What you will do → The records below should be printed once more, exactly as they appear.

Dataset excerpts →
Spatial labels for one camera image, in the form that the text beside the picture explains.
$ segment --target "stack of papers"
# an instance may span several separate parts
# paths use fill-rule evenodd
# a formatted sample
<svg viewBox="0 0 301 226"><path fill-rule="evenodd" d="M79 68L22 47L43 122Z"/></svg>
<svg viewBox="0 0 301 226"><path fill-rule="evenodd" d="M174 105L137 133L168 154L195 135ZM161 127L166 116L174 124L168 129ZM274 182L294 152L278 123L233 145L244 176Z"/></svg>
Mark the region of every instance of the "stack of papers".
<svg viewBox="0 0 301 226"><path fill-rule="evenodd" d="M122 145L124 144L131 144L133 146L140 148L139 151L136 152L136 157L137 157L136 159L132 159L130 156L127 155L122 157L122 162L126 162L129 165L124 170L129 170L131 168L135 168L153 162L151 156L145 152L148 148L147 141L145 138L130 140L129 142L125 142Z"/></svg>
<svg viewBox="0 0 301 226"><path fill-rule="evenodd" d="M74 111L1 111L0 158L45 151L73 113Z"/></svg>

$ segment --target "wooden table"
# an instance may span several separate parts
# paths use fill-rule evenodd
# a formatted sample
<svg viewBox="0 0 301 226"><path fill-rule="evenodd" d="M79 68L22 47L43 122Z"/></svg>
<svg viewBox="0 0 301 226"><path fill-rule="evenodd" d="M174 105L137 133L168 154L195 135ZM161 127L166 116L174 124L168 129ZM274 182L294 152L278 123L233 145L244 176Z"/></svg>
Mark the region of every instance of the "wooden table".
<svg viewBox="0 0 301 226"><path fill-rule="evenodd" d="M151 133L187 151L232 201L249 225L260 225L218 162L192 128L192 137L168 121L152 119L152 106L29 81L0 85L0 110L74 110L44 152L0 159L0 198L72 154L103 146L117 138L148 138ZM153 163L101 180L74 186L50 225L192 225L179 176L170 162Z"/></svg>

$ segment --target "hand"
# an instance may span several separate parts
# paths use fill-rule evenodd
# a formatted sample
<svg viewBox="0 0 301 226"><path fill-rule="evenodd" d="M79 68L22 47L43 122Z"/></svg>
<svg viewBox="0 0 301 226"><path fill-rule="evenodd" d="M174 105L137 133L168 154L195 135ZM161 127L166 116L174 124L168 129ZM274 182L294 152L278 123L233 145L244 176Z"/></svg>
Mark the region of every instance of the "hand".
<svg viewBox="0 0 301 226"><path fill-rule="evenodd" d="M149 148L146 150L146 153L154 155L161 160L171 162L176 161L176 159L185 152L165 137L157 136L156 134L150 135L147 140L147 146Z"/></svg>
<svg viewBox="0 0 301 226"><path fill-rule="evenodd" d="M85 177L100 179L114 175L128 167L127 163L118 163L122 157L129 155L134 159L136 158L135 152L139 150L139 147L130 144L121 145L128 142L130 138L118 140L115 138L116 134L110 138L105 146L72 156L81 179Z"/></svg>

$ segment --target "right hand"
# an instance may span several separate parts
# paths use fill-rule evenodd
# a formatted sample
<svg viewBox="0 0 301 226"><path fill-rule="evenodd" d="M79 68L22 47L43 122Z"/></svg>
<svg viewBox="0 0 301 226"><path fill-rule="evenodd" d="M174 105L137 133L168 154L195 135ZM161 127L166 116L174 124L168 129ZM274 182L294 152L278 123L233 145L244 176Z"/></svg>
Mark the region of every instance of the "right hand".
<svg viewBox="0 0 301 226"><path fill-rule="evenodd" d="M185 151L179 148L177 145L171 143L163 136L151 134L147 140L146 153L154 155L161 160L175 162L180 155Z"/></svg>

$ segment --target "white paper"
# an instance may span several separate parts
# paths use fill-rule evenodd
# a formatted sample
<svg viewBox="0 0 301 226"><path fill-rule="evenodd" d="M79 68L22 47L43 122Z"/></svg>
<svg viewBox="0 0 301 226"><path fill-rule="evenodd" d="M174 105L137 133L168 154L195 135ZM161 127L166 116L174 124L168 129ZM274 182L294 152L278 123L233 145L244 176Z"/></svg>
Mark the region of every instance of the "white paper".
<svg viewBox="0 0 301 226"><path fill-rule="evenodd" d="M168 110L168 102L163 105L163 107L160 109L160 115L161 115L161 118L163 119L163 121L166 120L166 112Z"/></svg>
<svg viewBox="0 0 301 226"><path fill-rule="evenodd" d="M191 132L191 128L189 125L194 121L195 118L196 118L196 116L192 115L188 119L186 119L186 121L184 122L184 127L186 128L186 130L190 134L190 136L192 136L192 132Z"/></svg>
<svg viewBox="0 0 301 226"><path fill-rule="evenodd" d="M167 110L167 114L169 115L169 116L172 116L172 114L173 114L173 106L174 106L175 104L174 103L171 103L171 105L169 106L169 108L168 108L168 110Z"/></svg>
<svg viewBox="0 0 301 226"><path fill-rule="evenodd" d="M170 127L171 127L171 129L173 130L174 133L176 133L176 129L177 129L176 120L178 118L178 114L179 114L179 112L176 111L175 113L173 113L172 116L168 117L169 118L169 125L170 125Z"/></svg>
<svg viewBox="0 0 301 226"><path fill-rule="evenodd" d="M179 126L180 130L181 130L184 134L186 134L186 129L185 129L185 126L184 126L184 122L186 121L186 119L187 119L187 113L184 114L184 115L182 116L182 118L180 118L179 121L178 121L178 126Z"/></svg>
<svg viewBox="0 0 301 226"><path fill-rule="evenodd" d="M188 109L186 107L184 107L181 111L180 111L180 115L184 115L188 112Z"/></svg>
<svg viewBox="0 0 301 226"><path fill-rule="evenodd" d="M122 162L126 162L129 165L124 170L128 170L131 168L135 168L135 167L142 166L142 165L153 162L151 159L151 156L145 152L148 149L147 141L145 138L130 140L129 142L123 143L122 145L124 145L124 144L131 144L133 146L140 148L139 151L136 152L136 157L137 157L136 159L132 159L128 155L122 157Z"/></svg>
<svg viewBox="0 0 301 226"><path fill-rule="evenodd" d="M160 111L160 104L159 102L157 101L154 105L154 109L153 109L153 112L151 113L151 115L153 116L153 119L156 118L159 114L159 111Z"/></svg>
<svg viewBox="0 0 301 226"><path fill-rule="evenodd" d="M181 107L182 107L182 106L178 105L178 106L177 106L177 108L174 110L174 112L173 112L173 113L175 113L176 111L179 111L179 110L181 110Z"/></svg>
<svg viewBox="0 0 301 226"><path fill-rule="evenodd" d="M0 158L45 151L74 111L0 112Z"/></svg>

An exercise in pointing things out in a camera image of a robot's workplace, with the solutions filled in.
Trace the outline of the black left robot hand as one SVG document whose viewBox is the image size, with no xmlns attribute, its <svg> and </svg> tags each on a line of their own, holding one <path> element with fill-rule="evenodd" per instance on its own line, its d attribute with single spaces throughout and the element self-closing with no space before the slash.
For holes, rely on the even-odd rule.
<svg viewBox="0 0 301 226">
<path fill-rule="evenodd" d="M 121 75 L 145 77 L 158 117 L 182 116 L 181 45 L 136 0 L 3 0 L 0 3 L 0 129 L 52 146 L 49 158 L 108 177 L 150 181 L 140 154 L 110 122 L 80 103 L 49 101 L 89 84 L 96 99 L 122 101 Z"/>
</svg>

Answer space →
Spatial labels for one camera image, in the form that the text beside the picture explains.
$ segment --target "stack of papers"
# an instance may span several separate parts
# paths use fill-rule evenodd
# a formatted sample
<svg viewBox="0 0 301 226"><path fill-rule="evenodd" d="M79 68L22 47L43 122Z"/></svg>
<svg viewBox="0 0 301 226"><path fill-rule="evenodd" d="M174 105L137 133L168 154L195 135ZM161 127L166 116L174 124L168 129ZM274 182L294 152L278 123L233 145L244 176Z"/></svg>
Mark the region of every instance of the "stack of papers".
<svg viewBox="0 0 301 226"><path fill-rule="evenodd" d="M122 145L124 144L131 144L133 146L140 148L139 151L136 152L136 157L137 157L136 159L132 159L130 156L127 155L122 157L122 162L126 162L129 165L124 170L129 170L131 168L135 168L153 162L151 156L145 152L148 148L147 141L145 138L130 140L129 142L125 142Z"/></svg>
<svg viewBox="0 0 301 226"><path fill-rule="evenodd" d="M74 111L1 111L0 158L45 151L73 113Z"/></svg>

$ segment --target "wooden table"
# an instance may span several separate parts
# paths use fill-rule evenodd
# a formatted sample
<svg viewBox="0 0 301 226"><path fill-rule="evenodd" d="M79 68L22 47L43 122Z"/></svg>
<svg viewBox="0 0 301 226"><path fill-rule="evenodd" d="M174 105L137 133L168 154L195 135ZM161 127L166 116L174 124L168 129ZM274 182L294 152L278 123L233 145L244 176Z"/></svg>
Mark the region of every instance of the "wooden table".
<svg viewBox="0 0 301 226"><path fill-rule="evenodd" d="M151 133L187 151L232 201L249 225L260 225L218 162L192 128L192 137L168 121L152 119L152 106L29 81L0 85L0 110L74 110L44 152L0 159L0 198L72 154L103 146L117 138L148 138ZM153 163L101 180L74 186L50 225L192 225L179 176L170 162Z"/></svg>

$ segment --target "hand"
# an instance may span several separate parts
# paths use fill-rule evenodd
# a formatted sample
<svg viewBox="0 0 301 226"><path fill-rule="evenodd" d="M79 68L22 47L43 122Z"/></svg>
<svg viewBox="0 0 301 226"><path fill-rule="evenodd" d="M174 105L137 133L168 154L195 135ZM161 127L166 116L174 124L168 129ZM274 182L294 152L278 123L233 145L244 176Z"/></svg>
Mark the region of every instance of the "hand".
<svg viewBox="0 0 301 226"><path fill-rule="evenodd" d="M149 148L146 150L146 153L154 155L161 160L171 162L176 161L176 159L185 152L165 137L157 136L156 134L150 135L147 140L147 146Z"/></svg>
<svg viewBox="0 0 301 226"><path fill-rule="evenodd" d="M85 177L100 179L114 175L128 167L127 163L118 163L122 157L129 155L134 159L136 158L135 152L139 150L139 147L130 144L121 145L128 142L130 138L118 140L115 138L116 134L110 138L105 146L72 156L81 179Z"/></svg>

$ segment --target "right hand"
# an instance may span several separate parts
# paths use fill-rule evenodd
# a formatted sample
<svg viewBox="0 0 301 226"><path fill-rule="evenodd" d="M79 68L22 47L43 122Z"/></svg>
<svg viewBox="0 0 301 226"><path fill-rule="evenodd" d="M174 105L137 133L168 154L195 135ZM161 127L166 116L174 124L168 129ZM274 182L294 152L278 123L233 145L244 176Z"/></svg>
Mark the region of every instance of the "right hand".
<svg viewBox="0 0 301 226"><path fill-rule="evenodd" d="M185 151L179 148L177 145L171 143L163 136L151 134L147 140L146 153L154 155L161 160L175 162L180 155Z"/></svg>

$ segment --target "white paper"
# an instance may span several separate parts
# paths use fill-rule evenodd
# a formatted sample
<svg viewBox="0 0 301 226"><path fill-rule="evenodd" d="M79 68L22 47L43 122Z"/></svg>
<svg viewBox="0 0 301 226"><path fill-rule="evenodd" d="M174 105L137 133L168 154L195 135ZM161 127L166 116L174 124L168 129ZM274 182L294 152L278 123L233 145L244 176Z"/></svg>
Mark the region of every instance of the "white paper".
<svg viewBox="0 0 301 226"><path fill-rule="evenodd" d="M168 110L168 102L163 105L163 107L160 109L160 115L161 115L161 118L163 119L163 121L166 120L166 112Z"/></svg>
<svg viewBox="0 0 301 226"><path fill-rule="evenodd" d="M191 132L191 128L189 125L194 121L195 118L196 118L196 116L192 115L188 119L186 119L186 121L184 122L184 127L186 128L186 130L190 134L190 136L192 136L192 132Z"/></svg>
<svg viewBox="0 0 301 226"><path fill-rule="evenodd" d="M167 110L167 114L169 115L169 116L172 116L172 114L173 114L173 106L174 106L175 104L174 103L171 103L171 105L169 106L169 108L168 108L168 110Z"/></svg>
<svg viewBox="0 0 301 226"><path fill-rule="evenodd" d="M170 127L171 127L171 129L173 130L174 133L176 133L176 129L177 129L176 120L178 118L178 114L179 114L179 112L176 111L175 113L173 113L172 116L168 117L169 118L169 125L170 125Z"/></svg>
<svg viewBox="0 0 301 226"><path fill-rule="evenodd" d="M179 126L180 130L181 130L184 134L186 134L186 129L185 129L185 126L184 126L184 122L186 121L186 119L187 119L187 113L184 114L184 115L182 116L182 118L180 118L179 121L178 121L178 126Z"/></svg>
<svg viewBox="0 0 301 226"><path fill-rule="evenodd" d="M188 109L186 107L184 107L181 111L180 111L180 115L184 115L188 112Z"/></svg>
<svg viewBox="0 0 301 226"><path fill-rule="evenodd" d="M122 162L126 162L129 165L124 170L128 170L131 168L135 168L135 167L142 166L142 165L153 162L151 159L151 156L145 152L148 149L147 141L145 138L130 140L129 142L123 143L122 145L124 145L124 144L131 144L133 146L140 148L139 151L136 152L136 157L137 157L136 159L132 159L128 155L122 157Z"/></svg>
<svg viewBox="0 0 301 226"><path fill-rule="evenodd" d="M160 111L160 104L159 102L157 101L154 105L154 109L153 109L153 112L151 113L151 115L153 116L153 119L156 118L159 114L159 111Z"/></svg>
<svg viewBox="0 0 301 226"><path fill-rule="evenodd" d="M181 107L182 107L182 106L178 105L178 106L177 106L177 108L174 110L174 112L173 112L173 113L175 113L176 111L179 111L179 110L181 110Z"/></svg>
<svg viewBox="0 0 301 226"><path fill-rule="evenodd" d="M0 158L45 151L74 111L0 112Z"/></svg>

An exercise in pointing things out in a camera image of a robot's workplace, with the solutions filled in.
Trace the outline of the black left robot hand as one SVG document whose viewBox is the image size, with no xmlns attribute, its <svg> and </svg> tags each on a line of their own, holding one <path> element with fill-rule="evenodd" per instance on its own line, its d attribute with single spaces throughout and the element self-closing with no space before the slash.
For holes, rely on the even-odd rule.
<svg viewBox="0 0 301 226">
<path fill-rule="evenodd" d="M 121 75 L 145 77 L 158 117 L 182 116 L 181 45 L 136 0 L 3 0 L 0 3 L 0 129 L 52 146 L 49 158 L 108 177 L 150 181 L 140 154 L 110 122 L 80 103 L 49 101 L 89 84 L 96 99 L 122 101 Z"/>
</svg>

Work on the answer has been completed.